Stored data
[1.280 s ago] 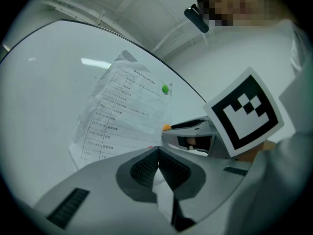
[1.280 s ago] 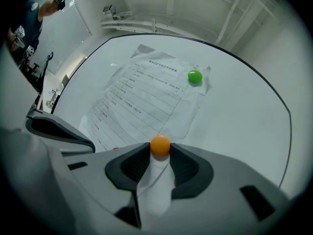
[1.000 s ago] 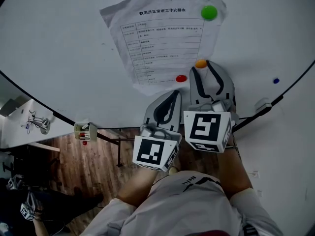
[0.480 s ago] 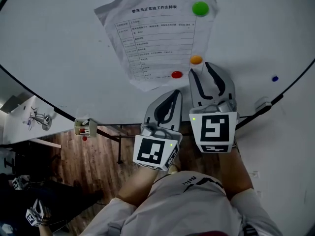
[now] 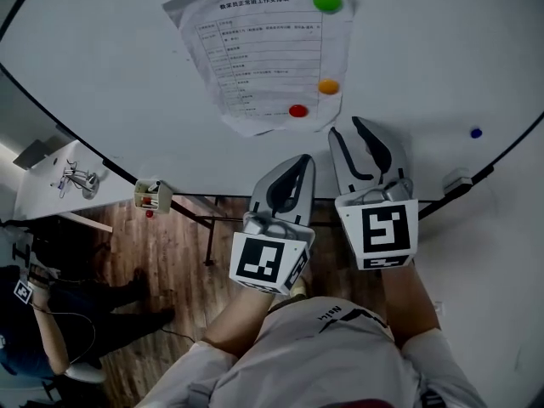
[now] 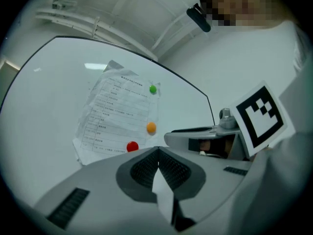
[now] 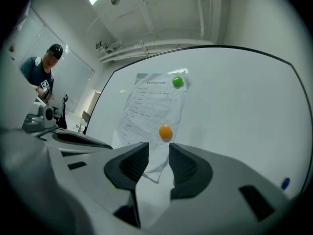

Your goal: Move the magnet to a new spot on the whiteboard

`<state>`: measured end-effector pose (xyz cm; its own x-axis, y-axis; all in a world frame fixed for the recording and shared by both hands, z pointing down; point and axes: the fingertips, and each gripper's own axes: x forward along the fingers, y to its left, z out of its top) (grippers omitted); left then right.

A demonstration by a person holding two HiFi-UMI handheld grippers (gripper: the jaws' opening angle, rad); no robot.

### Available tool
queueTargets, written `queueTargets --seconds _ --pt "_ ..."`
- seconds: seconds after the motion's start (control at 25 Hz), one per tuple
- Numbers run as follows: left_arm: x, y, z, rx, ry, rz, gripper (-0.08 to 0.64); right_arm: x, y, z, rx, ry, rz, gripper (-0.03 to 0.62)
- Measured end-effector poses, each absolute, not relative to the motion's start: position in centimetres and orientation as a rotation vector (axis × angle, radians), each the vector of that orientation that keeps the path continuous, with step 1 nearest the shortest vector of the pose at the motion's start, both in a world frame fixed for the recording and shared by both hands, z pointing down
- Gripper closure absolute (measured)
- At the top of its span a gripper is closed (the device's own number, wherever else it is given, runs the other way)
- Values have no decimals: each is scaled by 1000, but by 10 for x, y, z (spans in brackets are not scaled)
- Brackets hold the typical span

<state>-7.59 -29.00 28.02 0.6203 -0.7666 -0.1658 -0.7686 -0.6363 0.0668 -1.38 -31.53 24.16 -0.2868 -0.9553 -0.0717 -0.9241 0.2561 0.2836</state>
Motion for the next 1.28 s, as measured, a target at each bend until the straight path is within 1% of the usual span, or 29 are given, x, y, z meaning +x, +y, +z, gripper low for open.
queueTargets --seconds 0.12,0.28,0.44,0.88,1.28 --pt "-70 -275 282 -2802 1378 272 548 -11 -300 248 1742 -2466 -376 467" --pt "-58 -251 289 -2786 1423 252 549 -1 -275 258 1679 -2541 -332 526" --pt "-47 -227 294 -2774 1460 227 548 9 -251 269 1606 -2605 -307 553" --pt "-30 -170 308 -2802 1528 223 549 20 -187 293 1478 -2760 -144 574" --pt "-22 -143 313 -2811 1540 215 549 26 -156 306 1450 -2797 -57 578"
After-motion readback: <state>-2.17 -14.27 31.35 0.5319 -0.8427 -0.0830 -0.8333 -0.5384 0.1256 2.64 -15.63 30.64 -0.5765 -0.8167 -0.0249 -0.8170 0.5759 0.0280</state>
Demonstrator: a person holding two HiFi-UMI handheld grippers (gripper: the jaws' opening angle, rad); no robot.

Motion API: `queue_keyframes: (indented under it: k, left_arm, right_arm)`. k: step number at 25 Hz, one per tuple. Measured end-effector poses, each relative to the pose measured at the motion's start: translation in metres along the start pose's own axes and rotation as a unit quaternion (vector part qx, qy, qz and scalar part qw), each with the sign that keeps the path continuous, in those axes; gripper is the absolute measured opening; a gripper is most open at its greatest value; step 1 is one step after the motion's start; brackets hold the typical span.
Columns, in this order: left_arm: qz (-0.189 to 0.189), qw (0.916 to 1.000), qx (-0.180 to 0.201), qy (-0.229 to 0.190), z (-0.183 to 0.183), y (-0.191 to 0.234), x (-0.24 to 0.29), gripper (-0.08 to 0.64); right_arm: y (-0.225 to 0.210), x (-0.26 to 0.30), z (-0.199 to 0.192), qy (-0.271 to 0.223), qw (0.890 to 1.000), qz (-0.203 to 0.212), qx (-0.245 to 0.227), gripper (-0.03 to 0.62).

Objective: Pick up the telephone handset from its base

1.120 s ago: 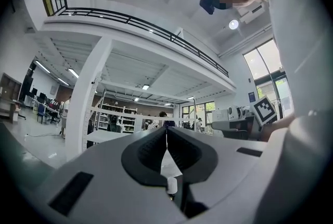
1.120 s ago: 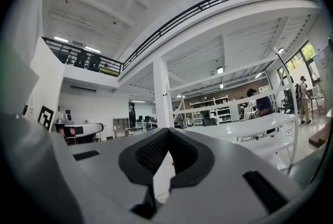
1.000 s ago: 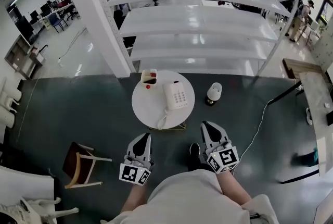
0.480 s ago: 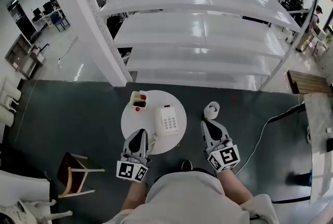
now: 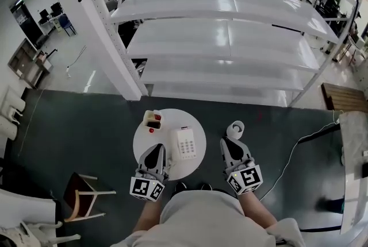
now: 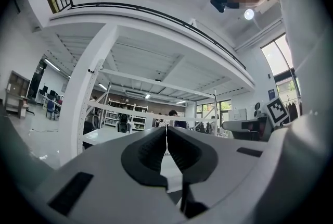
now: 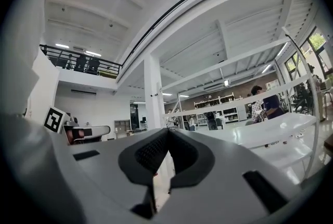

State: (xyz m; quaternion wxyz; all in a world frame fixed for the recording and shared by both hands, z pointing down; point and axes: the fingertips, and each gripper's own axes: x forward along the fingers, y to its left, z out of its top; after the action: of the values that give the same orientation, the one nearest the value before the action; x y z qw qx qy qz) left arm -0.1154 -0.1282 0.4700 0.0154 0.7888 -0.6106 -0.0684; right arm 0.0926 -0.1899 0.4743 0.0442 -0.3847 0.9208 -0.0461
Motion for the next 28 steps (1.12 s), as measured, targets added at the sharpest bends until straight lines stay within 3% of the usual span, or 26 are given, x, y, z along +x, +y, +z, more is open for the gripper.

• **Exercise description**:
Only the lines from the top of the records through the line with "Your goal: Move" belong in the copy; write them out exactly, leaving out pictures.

• **Response**:
[1.280 s ago] 
[1.280 s ago] 
[1.000 s ago] 
[0.480 s ago] 
[now] 
[now] 
[now] 

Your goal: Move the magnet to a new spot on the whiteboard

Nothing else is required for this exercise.